Greg Kaleka
Greg Kaleka

Reputation: 2000

How can I optimize this text-matching function further?

I need to make this function run much faster (~20x faster) to meet a required benchmark. I have made quite a few improvements from my initial implementation, but am hitting a wall.

The basic problem is this: count case-insensitive occurrences of word in text.

Complicating criteria include:

  1. Must be a whole word (word "George" is not found in text "Georges")
  2. Single quotes are to be considered part of words, unless there are more than one in a row
  3. word may actually be a phrase (meaning it could have spaces, punctuation, etc.)
  4. Cannot use regex

My basic implementation has been to loop through each character in text, maintaining my position in word and if the character matches the corresponding character of word, I add it to a local string, advance my position in word and text, and go again. Once I have a match candidate (i.e. my local string is equal to word), I check the surrounding characters to ensure the match candidate is a full word, per rules 1 and 2 above. Note this checking does not occur frequently enough to materially impact the total time the algorithm takes.

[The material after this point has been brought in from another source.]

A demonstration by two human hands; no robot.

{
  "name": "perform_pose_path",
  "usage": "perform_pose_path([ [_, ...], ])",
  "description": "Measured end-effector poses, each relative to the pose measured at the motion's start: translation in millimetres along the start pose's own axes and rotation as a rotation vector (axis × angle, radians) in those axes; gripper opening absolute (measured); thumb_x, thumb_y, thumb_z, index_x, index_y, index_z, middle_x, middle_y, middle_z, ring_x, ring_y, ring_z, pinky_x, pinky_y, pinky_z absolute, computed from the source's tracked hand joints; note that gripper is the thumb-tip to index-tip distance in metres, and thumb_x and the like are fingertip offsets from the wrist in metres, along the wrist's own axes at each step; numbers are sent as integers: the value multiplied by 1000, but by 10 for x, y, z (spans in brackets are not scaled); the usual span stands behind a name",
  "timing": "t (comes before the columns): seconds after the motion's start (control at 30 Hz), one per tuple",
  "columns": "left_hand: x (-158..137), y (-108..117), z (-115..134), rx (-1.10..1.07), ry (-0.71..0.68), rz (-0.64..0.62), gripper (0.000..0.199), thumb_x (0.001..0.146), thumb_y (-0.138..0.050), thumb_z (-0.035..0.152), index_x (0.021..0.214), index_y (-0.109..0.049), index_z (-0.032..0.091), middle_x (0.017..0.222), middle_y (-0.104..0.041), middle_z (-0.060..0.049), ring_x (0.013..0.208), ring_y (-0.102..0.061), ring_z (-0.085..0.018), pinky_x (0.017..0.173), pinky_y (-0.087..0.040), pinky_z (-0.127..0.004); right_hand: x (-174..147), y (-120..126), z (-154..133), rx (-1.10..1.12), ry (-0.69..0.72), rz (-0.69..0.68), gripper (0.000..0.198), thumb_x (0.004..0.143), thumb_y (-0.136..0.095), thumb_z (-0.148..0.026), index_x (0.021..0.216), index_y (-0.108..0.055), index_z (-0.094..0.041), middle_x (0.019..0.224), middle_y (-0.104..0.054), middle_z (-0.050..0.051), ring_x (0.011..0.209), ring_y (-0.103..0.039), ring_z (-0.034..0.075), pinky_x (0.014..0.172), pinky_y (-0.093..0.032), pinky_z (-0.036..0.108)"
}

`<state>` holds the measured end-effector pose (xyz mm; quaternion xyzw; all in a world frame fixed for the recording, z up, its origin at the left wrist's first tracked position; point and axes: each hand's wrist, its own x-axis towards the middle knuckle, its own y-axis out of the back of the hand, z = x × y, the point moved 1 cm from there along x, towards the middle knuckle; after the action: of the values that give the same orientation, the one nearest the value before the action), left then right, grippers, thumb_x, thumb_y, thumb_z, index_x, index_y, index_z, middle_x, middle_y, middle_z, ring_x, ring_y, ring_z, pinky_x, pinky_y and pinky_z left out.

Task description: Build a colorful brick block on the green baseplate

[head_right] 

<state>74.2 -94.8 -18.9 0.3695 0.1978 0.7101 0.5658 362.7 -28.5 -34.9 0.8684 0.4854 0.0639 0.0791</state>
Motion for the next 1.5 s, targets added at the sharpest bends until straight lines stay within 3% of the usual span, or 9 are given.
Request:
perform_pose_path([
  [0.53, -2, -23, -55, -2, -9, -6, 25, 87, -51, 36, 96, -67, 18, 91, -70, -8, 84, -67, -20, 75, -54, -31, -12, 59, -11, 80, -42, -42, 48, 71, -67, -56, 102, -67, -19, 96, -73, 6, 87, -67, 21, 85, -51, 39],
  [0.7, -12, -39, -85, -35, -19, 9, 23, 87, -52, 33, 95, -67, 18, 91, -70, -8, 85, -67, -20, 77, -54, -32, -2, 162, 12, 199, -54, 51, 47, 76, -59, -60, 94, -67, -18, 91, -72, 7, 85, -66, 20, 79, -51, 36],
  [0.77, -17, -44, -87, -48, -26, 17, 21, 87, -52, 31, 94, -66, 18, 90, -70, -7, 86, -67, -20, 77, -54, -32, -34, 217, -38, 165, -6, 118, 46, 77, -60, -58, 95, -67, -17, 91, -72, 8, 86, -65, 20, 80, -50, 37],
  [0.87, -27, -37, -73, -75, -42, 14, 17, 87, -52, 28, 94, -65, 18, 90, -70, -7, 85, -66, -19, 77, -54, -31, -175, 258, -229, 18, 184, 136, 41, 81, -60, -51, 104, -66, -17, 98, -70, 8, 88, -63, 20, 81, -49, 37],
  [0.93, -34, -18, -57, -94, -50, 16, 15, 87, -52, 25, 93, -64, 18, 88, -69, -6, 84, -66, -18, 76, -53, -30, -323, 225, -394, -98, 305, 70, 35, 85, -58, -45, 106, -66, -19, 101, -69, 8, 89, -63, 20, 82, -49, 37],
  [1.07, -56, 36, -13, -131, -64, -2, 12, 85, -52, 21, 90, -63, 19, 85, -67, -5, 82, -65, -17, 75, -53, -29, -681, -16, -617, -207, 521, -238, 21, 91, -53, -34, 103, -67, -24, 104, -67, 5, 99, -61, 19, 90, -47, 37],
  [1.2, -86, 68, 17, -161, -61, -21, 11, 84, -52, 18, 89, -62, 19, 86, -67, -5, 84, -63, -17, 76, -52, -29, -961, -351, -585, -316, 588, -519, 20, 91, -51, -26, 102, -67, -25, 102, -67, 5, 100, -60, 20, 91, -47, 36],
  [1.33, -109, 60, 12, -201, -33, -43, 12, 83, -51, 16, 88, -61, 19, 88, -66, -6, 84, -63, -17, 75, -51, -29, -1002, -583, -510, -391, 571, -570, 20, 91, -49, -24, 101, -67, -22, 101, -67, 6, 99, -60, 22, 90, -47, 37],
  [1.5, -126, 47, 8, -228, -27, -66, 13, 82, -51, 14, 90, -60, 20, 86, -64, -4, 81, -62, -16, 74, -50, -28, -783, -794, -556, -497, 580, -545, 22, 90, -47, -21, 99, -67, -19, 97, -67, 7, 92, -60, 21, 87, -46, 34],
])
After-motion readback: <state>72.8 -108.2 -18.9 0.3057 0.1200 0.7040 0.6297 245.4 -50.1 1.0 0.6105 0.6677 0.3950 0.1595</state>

Most successful optimizations I have made so far:

I've profiled the code line-by-line using pprofile, and the majority of my code's runtime is simple lines like incrementing the counter var, resetting the match_candidate string to "", indexing into strings, and if statements. I have not included the code for validate_full_match as it is not a significant time user.

Are there any low-hanging fruit I'm ignoring? A different approach entirely I should consider?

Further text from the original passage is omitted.